### Task to complete
If an entry holds a picture, leave the picture out and copy the rest exactly.

··· Records provided ···

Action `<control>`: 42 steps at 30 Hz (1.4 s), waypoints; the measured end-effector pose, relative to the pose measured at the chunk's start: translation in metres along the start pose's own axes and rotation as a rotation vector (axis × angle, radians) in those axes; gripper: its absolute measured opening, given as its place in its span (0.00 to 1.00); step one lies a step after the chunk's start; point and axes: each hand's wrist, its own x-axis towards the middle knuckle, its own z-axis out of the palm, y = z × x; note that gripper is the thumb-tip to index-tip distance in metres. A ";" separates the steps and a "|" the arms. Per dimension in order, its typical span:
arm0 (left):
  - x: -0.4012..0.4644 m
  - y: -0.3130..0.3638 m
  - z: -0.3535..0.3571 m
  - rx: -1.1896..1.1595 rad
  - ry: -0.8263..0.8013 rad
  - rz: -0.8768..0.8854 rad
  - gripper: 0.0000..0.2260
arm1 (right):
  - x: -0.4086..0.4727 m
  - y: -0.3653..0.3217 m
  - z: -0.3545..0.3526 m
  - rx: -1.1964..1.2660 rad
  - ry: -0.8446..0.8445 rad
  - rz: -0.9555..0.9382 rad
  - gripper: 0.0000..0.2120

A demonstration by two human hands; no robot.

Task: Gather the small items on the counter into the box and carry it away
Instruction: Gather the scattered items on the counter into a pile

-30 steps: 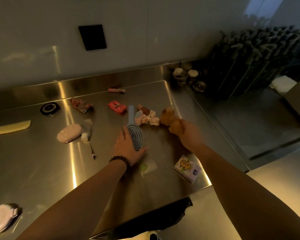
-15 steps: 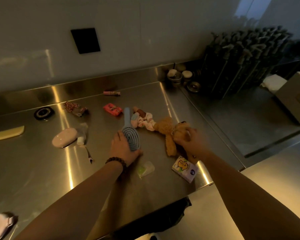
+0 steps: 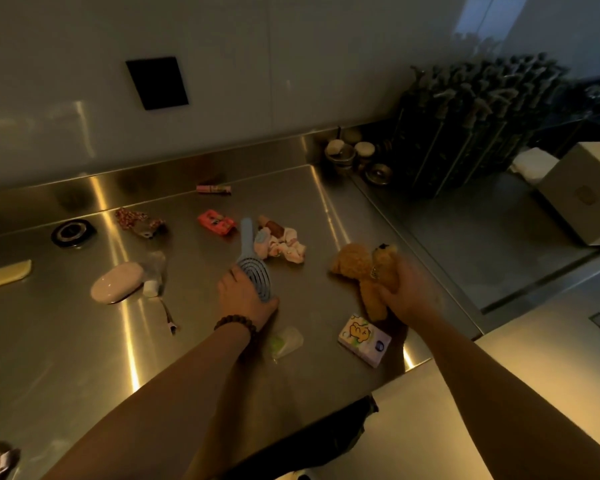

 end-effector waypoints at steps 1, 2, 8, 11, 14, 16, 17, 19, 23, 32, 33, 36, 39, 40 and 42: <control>-0.001 -0.002 -0.001 -0.026 0.009 -0.005 0.47 | -0.004 -0.009 0.001 -0.006 0.067 -0.063 0.34; -0.001 -0.004 -0.002 -0.051 0.020 -0.008 0.45 | -0.007 -0.021 0.002 -0.006 0.152 -0.141 0.35; -0.007 -0.015 -0.014 -0.196 0.013 -0.015 0.45 | 0.008 -0.119 0.037 -0.042 0.145 -0.530 0.25; -0.011 -0.025 -0.019 -0.247 0.048 -0.004 0.43 | 0.025 -0.147 0.061 -0.062 -0.056 -0.433 0.27; -0.016 -0.038 -0.024 -0.239 0.062 0.007 0.45 | 0.036 -0.156 0.075 -0.108 -0.149 -0.319 0.25; -0.019 -0.043 -0.027 -0.238 0.068 0.018 0.45 | 0.038 -0.155 0.076 -0.101 -0.125 -0.312 0.17; -0.019 -0.044 -0.028 -0.242 0.073 0.024 0.45 | 0.038 -0.153 0.075 -0.093 -0.099 -0.323 0.15; -0.019 -0.044 -0.031 -0.249 0.088 0.040 0.43 | 0.035 -0.147 0.067 -0.029 -0.044 -0.349 0.13; -0.022 -0.028 -0.034 -0.317 0.097 0.104 0.41 | 0.019 -0.129 0.037 0.155 0.099 -0.402 0.15; -0.035 0.045 -0.026 -0.379 0.032 0.401 0.41 | -0.030 -0.023 -0.044 0.228 0.350 -0.173 0.17; -0.038 0.050 -0.023 -0.376 0.022 0.428 0.41 | -0.038 -0.013 -0.045 0.227 0.343 -0.160 0.17; -0.044 0.061 -0.016 -0.360 0.016 0.486 0.40 | -0.056 0.007 -0.031 0.207 0.192 -0.191 0.16; -0.050 0.065 -0.010 -0.348 -0.015 0.508 0.42 | -0.069 0.016 -0.013 0.049 0.035 -0.155 0.15; -0.051 0.064 -0.009 -0.343 -0.025 0.518 0.42 | -0.071 0.017 -0.011 0.014 0.014 -0.144 0.15; -0.053 0.064 -0.011 -0.341 -0.058 0.542 0.43 | -0.076 0.013 -0.010 0.048 0.047 -0.132 0.19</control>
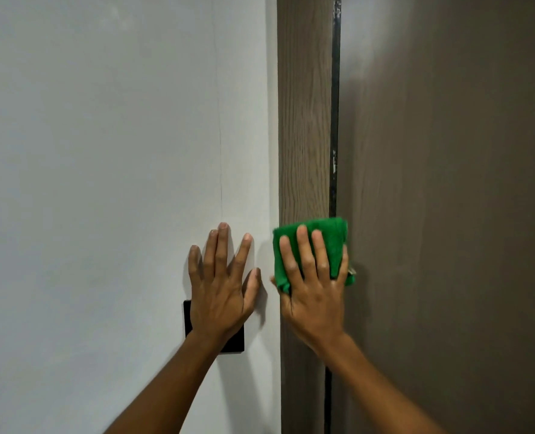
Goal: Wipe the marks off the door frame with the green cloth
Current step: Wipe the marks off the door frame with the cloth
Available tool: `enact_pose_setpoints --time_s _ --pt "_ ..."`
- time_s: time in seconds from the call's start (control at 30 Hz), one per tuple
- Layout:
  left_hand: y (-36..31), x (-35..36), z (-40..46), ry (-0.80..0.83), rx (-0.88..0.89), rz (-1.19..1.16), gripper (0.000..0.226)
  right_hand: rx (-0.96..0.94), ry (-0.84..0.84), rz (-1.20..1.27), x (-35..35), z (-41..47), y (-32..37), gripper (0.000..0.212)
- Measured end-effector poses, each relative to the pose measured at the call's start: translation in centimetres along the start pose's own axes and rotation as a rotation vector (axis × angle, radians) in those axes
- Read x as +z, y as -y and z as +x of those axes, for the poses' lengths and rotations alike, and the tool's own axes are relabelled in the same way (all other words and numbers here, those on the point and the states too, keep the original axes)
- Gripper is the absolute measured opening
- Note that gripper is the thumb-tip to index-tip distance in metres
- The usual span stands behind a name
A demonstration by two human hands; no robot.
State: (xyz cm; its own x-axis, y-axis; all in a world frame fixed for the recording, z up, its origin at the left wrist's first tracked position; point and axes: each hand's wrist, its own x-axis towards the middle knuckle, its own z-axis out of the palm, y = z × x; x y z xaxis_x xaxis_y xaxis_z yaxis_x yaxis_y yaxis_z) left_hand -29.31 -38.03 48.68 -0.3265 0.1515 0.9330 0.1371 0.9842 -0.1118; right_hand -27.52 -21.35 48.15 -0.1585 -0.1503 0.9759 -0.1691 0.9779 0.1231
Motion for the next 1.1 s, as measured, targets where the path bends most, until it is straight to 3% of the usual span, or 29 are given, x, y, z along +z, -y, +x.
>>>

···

### Task answer
Action `<control>`: 42 steps at 30 Hz (1.4 s), waypoints; the measured end-effector pose, relative to the pose measured at the chunk's start: translation in metres along the start pose's own axes and rotation as a rotation vector (axis × angle, radians) in those axes; gripper: its absolute measured opening, given as its place in its span (0.00 to 1.00); step one lies a step after the chunk's start; point and axes: each hand's wrist, its own x-axis towards the middle knuckle, its own z-axis out of the palm, y = z × x; note that gripper is the thumb-tip to index-tip distance in metres. A ";" separates the steps and a "|" the arms. Per dimension in order, its typical span:
arm0 (left):
  - x: -0.4012..0.4644 m
  - y: -0.3130..0.3638 m
  - z: -0.3535..0.3571 m
  - rx: -1.1896..1.1595 rad
  - ry: -0.8263..0.8013 rad
  - rz: -0.8768..0.8854 rad
  - gripper: 0.0000..0.2260
arm1 (right):
  - x: -0.4086..0.4727 m
  - y: -0.3653..0.3217 m
  - z: -0.3545..0.3526 m
  - rx: -1.1964..1.2660 rad
  - ry: -0.8446..0.8445 rad
  - rz: -0.9555..0.9382 rad
  - gripper: 0.0000..0.2120

A demonstration by two human hands; no robot.

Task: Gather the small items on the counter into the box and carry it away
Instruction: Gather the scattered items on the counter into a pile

-30 steps: 
-15 steps: 
+0 steps: 

 end-effector waypoints at steps 1, 2, 8, 11, 14, 16, 17, 19, 23, 32, 33, 36, 39, 40 and 42: <control>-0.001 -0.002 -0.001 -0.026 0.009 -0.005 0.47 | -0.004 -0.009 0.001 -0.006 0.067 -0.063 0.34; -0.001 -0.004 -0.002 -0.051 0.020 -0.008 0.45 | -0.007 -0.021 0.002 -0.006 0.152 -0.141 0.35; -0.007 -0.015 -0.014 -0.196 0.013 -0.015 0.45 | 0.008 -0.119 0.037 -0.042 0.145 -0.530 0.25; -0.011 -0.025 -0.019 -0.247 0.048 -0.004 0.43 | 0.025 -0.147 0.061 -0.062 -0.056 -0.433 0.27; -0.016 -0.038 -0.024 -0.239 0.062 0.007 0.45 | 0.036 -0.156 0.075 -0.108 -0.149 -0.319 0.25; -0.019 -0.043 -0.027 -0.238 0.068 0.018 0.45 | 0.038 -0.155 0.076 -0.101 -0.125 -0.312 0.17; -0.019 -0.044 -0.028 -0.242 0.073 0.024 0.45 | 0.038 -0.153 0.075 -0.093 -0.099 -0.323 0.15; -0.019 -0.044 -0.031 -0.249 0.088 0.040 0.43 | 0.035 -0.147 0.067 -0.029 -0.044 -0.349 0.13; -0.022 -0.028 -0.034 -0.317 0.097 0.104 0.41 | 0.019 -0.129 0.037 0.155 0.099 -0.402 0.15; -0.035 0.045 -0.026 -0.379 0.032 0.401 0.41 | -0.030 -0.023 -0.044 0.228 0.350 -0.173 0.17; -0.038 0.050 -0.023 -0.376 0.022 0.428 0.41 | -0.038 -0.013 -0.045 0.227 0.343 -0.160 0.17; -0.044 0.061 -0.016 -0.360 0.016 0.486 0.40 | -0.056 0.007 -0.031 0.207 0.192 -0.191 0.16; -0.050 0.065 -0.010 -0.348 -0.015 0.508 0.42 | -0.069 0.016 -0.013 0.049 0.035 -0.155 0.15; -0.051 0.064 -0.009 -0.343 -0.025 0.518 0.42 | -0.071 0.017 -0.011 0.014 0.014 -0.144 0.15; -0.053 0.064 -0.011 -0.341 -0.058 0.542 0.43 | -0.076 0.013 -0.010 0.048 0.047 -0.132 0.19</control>
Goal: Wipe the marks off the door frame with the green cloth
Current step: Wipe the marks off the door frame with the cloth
Available tool: `enact_pose_setpoints --time_s _ --pt "_ ..."`
- time_s: time in seconds from the call's start (control at 30 Hz), one per tuple
- Layout:
  left_hand: y (-36..31), x (-35..36), z (-40..46), ry (-0.80..0.83), rx (-0.88..0.89), rz (-1.19..1.16), gripper (0.000..0.226)
  right_hand: rx (-0.96..0.94), ry (-0.84..0.84), rz (-1.20..1.27), x (-35..35), z (-41..47), y (-32..37), gripper (0.000..0.212)
- Measured end-effector poses, each relative to the pose measured at the call's start: translation in centimetres along the start pose's own axes and rotation as a rotation vector (axis × angle, radians) in those axes
- Read x as +z, y as -y and z as +x of those axes, for the poses' lengths and rotations alike, and the tool's own axes are relabelled in the same way (all other words and numbers here, those on the point and the states too, keep the original axes)
- Gripper is the absolute measured opening
- Note that gripper is the thumb-tip to index-tip distance in metres
- The usual span stands behind a name
A demonstration by two human hands; no robot.
State: (xyz cm; its own x-axis, y-axis; all in a world frame fixed for the recording, z up, its origin at the left wrist's first tracked position; point and axes: each hand's wrist, its own x-axis towards the middle knuckle, its own z-axis out of the palm, y = z × x; x y z xaxis_x xaxis_y xaxis_z yaxis_x yaxis_y yaxis_z) left_hand -29.31 -38.03 48.68 -0.3265 0.1515 0.9330 0.1371 0.9842 -0.1118; right_hand -27.52 -21.35 48.15 -0.1585 -0.1503 0.9759 -0.1691 0.9779 0.1231
Motion for the next 1.1 s, as measured, targets where the path bends most, until it is straight to 3% of the usual span, or 29 are given, x, y, z along +z, -y, +x.
>>>

The answer was written out completely.